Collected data

========

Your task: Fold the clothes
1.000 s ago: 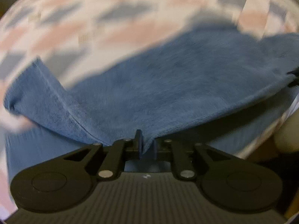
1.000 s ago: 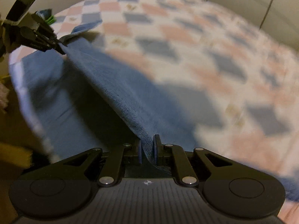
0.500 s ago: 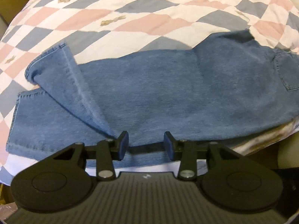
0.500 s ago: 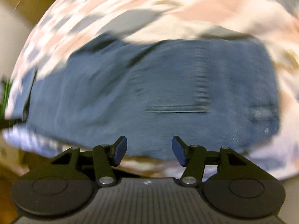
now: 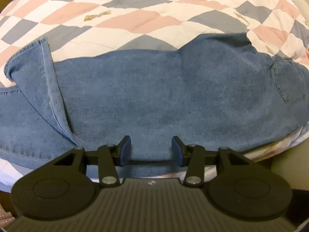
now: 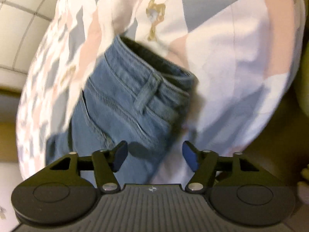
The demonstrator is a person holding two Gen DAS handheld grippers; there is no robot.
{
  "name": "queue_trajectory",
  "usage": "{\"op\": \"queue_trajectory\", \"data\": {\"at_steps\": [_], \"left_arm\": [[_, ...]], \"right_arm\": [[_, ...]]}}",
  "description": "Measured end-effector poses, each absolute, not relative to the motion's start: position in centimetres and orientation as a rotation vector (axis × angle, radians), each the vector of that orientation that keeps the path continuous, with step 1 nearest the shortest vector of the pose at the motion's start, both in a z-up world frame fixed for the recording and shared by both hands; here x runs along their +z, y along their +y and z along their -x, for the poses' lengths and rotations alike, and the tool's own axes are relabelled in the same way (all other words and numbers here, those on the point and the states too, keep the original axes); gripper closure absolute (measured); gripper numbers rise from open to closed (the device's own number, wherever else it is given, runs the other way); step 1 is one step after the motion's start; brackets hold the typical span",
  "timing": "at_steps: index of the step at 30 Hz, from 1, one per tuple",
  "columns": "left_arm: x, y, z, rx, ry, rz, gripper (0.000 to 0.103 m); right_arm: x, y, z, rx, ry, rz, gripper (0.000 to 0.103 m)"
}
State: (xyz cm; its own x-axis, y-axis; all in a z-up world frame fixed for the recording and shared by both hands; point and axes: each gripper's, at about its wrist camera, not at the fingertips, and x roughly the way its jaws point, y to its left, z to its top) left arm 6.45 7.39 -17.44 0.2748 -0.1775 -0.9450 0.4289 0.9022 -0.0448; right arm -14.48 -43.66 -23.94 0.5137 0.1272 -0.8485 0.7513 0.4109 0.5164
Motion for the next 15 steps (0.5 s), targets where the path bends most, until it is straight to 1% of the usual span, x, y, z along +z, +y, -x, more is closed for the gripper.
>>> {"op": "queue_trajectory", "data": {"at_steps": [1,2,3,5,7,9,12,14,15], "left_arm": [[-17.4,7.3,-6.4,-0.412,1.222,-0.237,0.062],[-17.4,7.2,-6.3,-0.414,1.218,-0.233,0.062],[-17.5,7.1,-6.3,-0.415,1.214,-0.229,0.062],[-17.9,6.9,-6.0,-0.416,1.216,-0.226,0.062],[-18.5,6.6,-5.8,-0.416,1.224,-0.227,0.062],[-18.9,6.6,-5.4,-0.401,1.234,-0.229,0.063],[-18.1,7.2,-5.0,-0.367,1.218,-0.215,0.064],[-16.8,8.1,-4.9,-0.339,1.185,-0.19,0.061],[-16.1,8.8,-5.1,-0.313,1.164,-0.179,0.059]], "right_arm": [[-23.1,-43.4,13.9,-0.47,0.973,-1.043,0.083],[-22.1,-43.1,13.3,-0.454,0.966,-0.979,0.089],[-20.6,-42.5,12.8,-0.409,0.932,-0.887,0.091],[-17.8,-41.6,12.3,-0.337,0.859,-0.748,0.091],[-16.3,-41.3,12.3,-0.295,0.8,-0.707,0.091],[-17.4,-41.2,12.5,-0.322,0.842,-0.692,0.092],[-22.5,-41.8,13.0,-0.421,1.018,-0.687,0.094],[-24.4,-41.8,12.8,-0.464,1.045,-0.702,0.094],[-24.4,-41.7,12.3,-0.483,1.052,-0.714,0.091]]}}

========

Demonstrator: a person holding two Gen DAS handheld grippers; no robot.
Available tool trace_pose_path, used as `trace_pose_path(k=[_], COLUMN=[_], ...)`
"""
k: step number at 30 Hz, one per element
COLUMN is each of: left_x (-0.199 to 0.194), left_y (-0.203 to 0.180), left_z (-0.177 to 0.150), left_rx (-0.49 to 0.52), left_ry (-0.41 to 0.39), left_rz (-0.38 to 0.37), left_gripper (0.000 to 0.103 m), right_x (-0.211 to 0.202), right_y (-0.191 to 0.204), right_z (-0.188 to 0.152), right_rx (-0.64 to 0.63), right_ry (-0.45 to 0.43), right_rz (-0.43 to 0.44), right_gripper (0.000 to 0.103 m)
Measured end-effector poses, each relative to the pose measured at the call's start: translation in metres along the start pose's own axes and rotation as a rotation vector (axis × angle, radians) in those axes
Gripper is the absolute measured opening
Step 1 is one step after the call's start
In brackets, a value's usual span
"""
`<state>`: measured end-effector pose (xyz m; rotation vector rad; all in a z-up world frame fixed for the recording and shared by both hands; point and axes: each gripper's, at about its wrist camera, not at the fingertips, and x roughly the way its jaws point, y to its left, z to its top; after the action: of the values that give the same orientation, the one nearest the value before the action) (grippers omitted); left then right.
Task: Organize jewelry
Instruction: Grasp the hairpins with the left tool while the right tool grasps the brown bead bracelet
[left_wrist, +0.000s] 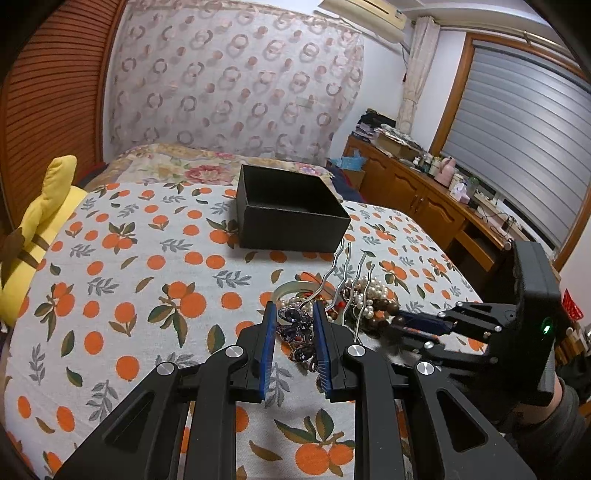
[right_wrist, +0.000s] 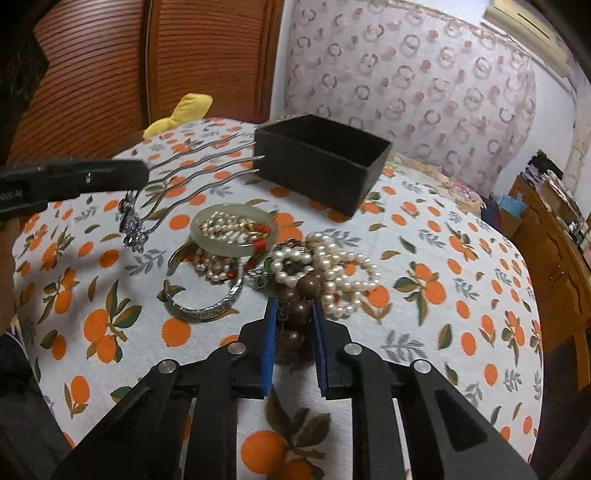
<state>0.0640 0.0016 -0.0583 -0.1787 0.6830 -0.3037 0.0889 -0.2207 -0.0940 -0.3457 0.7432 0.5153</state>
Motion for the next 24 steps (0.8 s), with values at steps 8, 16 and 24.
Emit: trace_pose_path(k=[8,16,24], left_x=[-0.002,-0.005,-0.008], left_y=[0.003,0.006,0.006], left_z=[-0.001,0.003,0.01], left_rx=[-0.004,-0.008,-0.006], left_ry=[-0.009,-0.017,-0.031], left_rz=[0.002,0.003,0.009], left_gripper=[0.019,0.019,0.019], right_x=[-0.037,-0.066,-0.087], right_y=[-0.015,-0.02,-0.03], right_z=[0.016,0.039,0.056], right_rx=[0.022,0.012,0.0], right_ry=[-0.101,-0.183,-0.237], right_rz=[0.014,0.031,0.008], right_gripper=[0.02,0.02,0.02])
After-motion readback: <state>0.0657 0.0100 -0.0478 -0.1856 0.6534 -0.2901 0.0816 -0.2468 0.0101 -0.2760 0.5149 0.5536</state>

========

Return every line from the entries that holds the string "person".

_Output for this task:_
The demonstrator is a person holding two Gen DAS handheld grippers; there is no robot.
Demonstrator: a person holding two Gen DAS handheld grippers; no robot.

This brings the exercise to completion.